Depuis 2015, la Métropole exerce de nouvelles missions dans le domaine de l’énergie. Aujourd’hui, elle assure notamment la création et la gestion des réseaux de chaleur, la supervision de la distribution d’électricité et de gaz sur le territoire, et contribue à la transition énergétique.

Afin de structurer son action, elle s’est dotée d’une feuille de route qui fixe des objectifs pour les dix ans à venir : – 22 % de consommations énergétiques + 35 % d’énergies renouvelables et de récupération (ENR&R), – 30 % d’énergies fossiles. Pour atteindre ces objectifs, les réseaux de chaleur doivent être développés.

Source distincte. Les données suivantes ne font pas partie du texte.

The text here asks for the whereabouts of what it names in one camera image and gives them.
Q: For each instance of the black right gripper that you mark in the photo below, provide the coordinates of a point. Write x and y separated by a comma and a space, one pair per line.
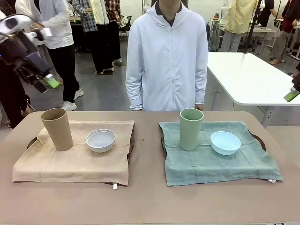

Il s’agit de densifier l’usage de l’outil, en accord avec la transition énergétique. Le nombre de bâtiments raccordés au réseau va être augmenté d’environ 500 bâtiments dans les sept communes où il existe aujourd’hui (Echirolles, Eybens, Gières, Grenoble, La Tronche, Pont-de- Claix et Saint-Martin-d’Hères). Dans les faits, ce sont tous les nouveaux bâtiments, ou ceux remplaçant leur installation de chauffage collectif qui devront se raccorder au réseau de chaleur, sauf à ce que le système choisi soit moins coûteux ou utilise majoritairement des énergies renouvelables. Cette procédure s’applique sur une bande de 150 m de part et d’autre du réseau existant, pour des bâtiments d’une puissance de 100 kW, soit des résidences de 15 à 20 logements. Entendez-donc que les maisons individuelles ne sont pas concernées.